1st International ICST Workshop on the Security and Privacy of Emerging Ubiquitous Communication Systems

Research Article

A Ferry-based Intrusion Detection Scheme for Sparsely Connected Ad Hoc Networks

  • @INPROCEEDINGS{10.1109/MOBIQ.2007.4451068,
        author={Mooi C. Chuah and Peng Yang and Jianbin Han},
        title={A Ferry-based Intrusion Detection Scheme for Sparsely Connected Ad Hoc Networks},
        proceedings={1st International ICST Workshop on the Security and Privacy of Emerging Ubiquitous Communication Systems},
        publisher={IEEE},
        proceedings_a={SPEUCS},
        year={2008},
        month={2},
        keywords={DoS resilience  disruption tolerant networks  intrusion detection  prophet  routing  sparsely connected adhoc networks},
        doi={10.1109/MOBIQ.2007.4451068}
    }
    
  • Mooi C. Chuah
    Peng Yang
    Jianbin Han
    Year: 2008
    A Ferry-based Intrusion Detection Scheme for Sparsely Connected Ad Hoc Networks
    SPEUCS
    IEEE
    DOI: 10.1109/MOBIQ.2007.4451068
Mooi C. Chuah1,*, Peng Yang1,*, Jianbin Han1,*
  • 1: Department of Computer Science & Engineering Lehigh University Bethlehem, PA 18015
*Contact email: chuah@cse.lehigh.edu, pey204@cse.lehigh.edu, jih206@cse.lehigh.edu

Abstract

Several intrusion detection approaches have been proposed for mobile ad hoc networks.
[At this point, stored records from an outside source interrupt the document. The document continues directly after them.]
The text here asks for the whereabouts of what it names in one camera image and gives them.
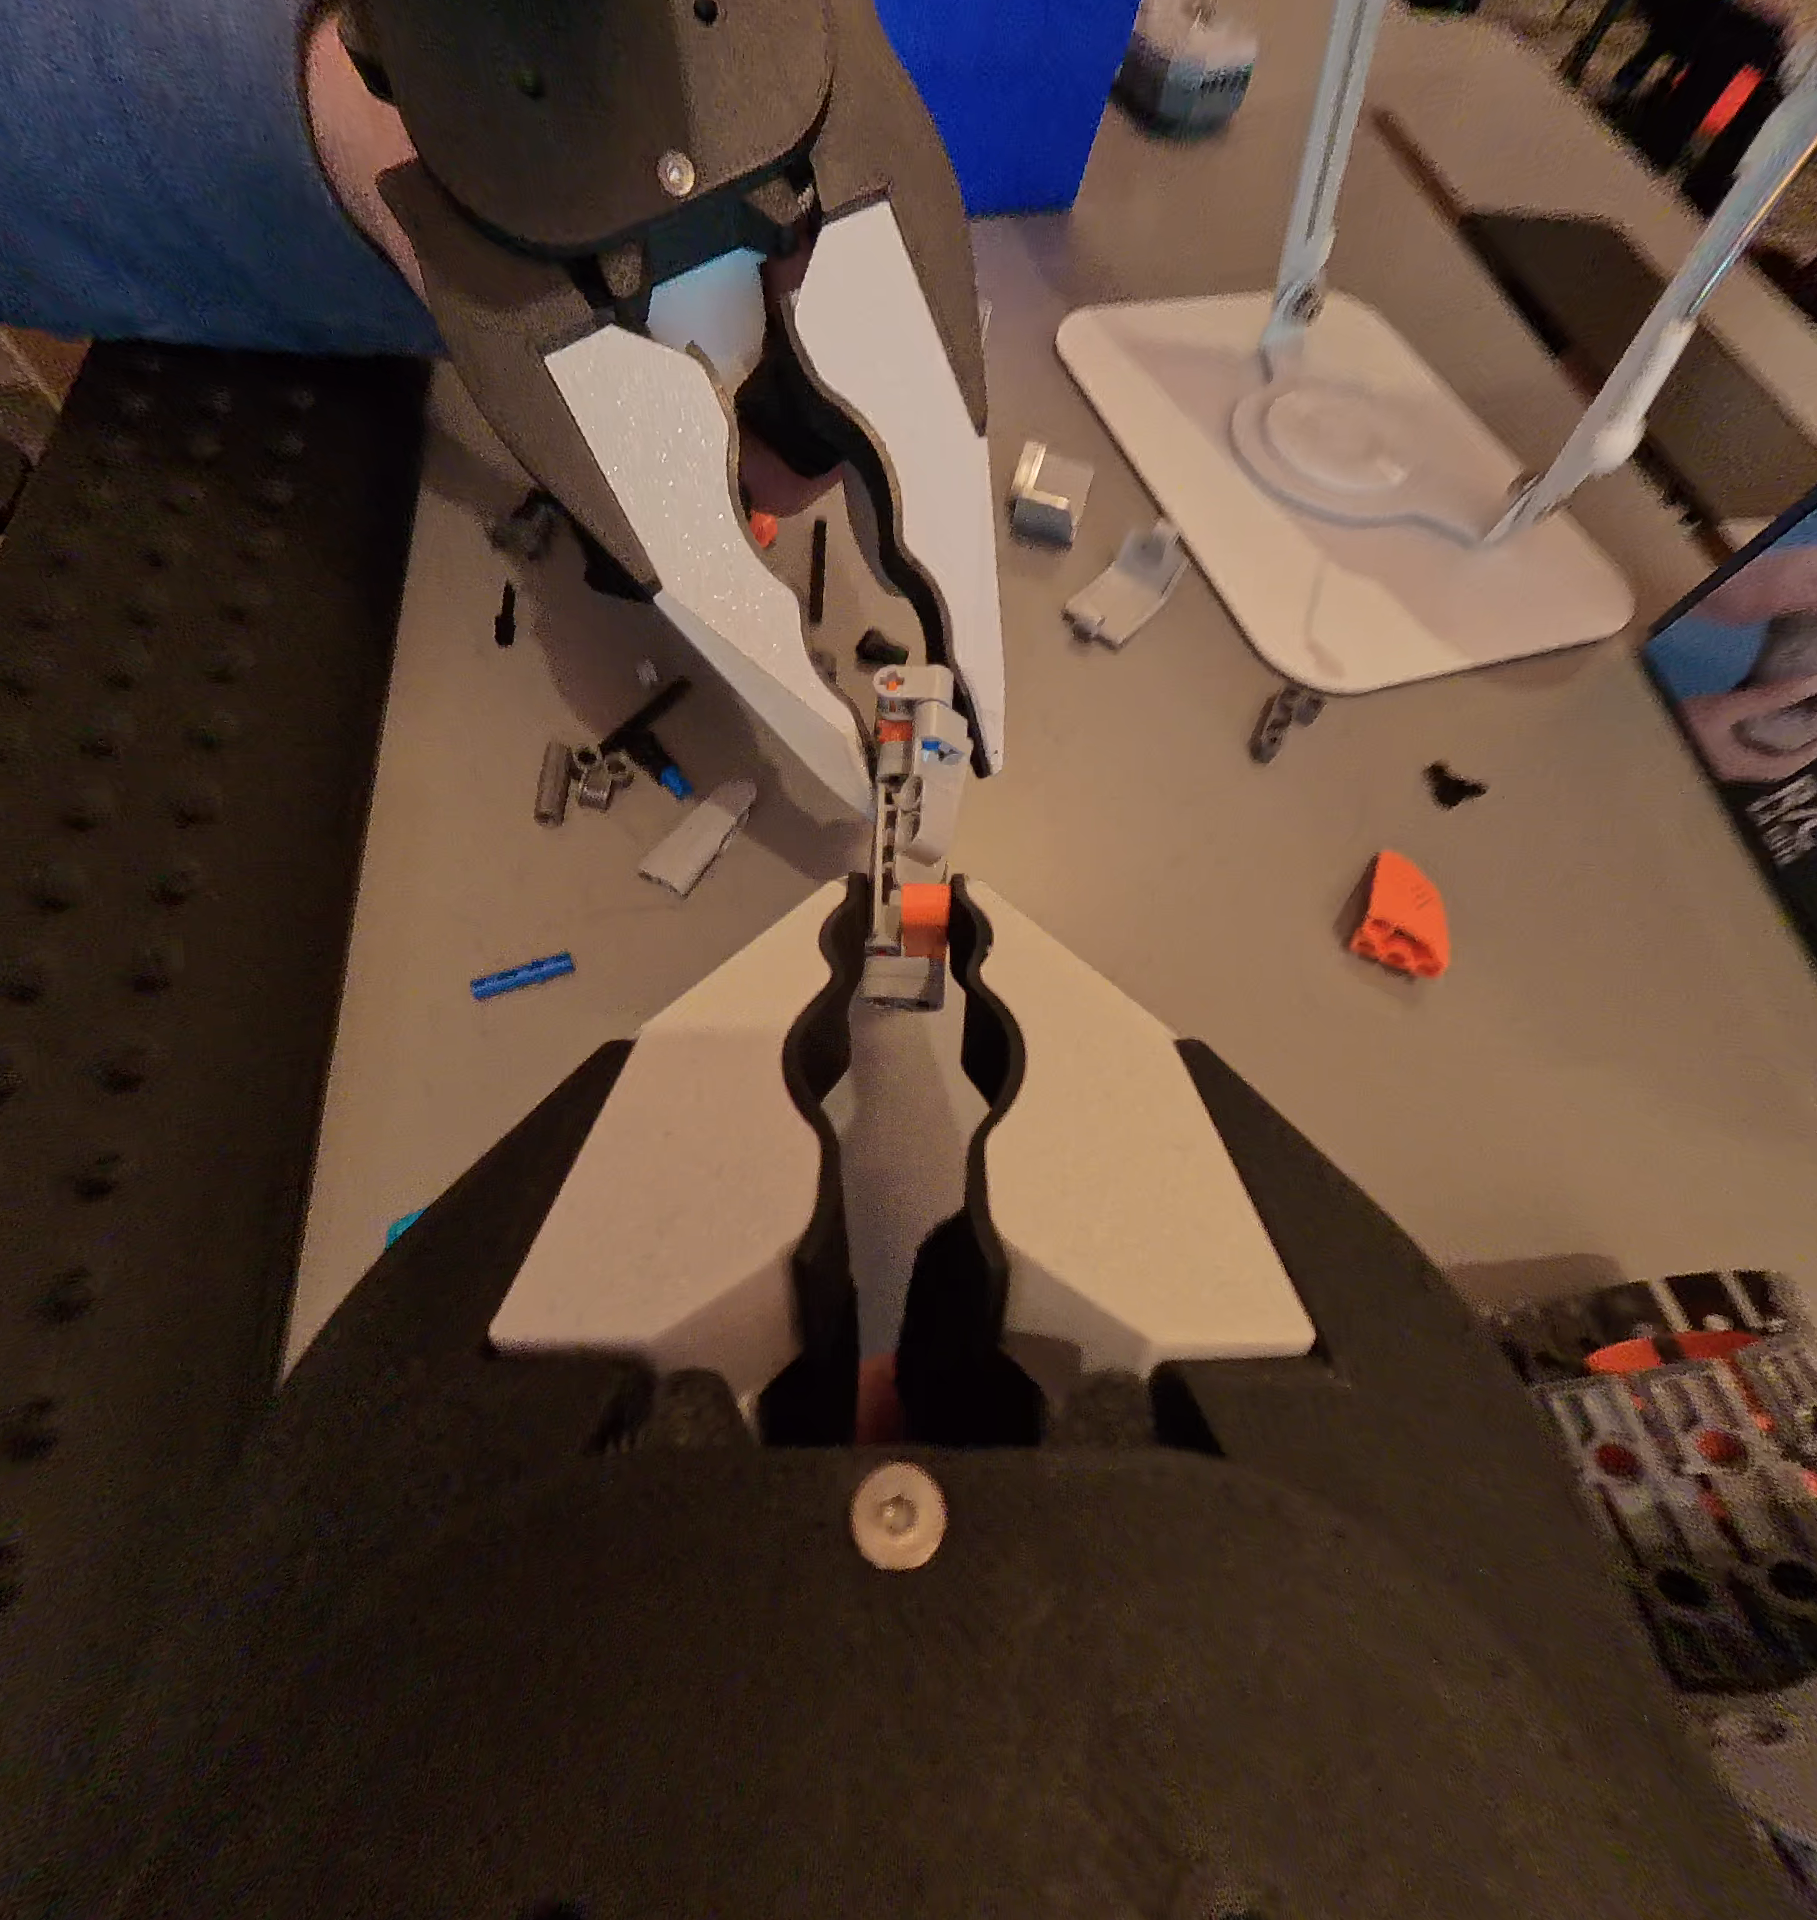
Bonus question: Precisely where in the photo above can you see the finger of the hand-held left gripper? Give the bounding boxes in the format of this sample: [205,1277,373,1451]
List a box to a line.
[778,195,1010,780]
[543,339,875,820]

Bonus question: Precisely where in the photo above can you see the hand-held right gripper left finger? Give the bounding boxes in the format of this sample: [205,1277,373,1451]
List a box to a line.
[487,876,868,1427]

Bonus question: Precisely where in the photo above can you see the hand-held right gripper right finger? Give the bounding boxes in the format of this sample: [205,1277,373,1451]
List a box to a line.
[944,871,1319,1421]

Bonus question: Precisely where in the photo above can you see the grey cylinder assembly orange connector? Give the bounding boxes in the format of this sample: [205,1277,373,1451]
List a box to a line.
[859,748,958,1011]

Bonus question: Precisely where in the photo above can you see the person's left hand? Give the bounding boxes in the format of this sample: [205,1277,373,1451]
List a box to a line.
[299,15,449,327]

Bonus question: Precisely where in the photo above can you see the bluish grey curved panel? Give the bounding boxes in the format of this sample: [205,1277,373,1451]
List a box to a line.
[1007,437,1099,551]

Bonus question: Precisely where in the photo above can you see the long black axle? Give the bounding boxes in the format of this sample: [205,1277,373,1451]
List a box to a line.
[599,676,698,760]

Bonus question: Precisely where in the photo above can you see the light grey hinged panel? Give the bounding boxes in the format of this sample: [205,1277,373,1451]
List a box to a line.
[1061,518,1192,650]

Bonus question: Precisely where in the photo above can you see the blue storage bin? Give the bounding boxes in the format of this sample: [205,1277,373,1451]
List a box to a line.
[873,0,1146,222]

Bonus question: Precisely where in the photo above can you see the white curved panel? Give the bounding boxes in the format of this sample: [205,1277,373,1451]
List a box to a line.
[637,778,763,900]

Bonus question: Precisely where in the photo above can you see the grey motor block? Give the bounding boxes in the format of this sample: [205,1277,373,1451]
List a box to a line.
[1114,0,1258,137]

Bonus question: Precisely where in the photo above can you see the dark textured mat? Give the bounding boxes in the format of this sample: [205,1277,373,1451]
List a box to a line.
[0,340,431,1803]

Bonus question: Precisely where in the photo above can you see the toy tracked robot orange wheels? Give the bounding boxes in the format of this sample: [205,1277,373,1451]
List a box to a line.
[1491,1270,1817,1698]

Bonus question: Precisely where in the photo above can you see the dark blue robot kit box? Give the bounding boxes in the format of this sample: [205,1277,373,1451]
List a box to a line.
[1637,441,1817,1052]
Many of the approaches assume that there are sufficient neighbors to help monitor the transmissions and receptions of data packets by other nodes to detect abnormality. However, in a sparsely connected adhoc network, nodes usually have very small number of neighbors. In addition, new history based routing schemes e.g. Prophet have been proposed because traditional adhoc routing schemes do not work well in sparse ad hoc networks. In this paper, we propose a ferry-based intrusion detection and mitigation (FBIDM) scheme for sparsely connected ad hoc networks that use Prophet as their routing scheme. Via simulations, we study the effectiveness of the FBIDM scheme when malicious nodes launch selective data dropping attacks. Our results with different mobility models, ferry speed, traffic load scenarios indicate that the FBIDM scheme is promising in reducing the impact of such malicious attacks.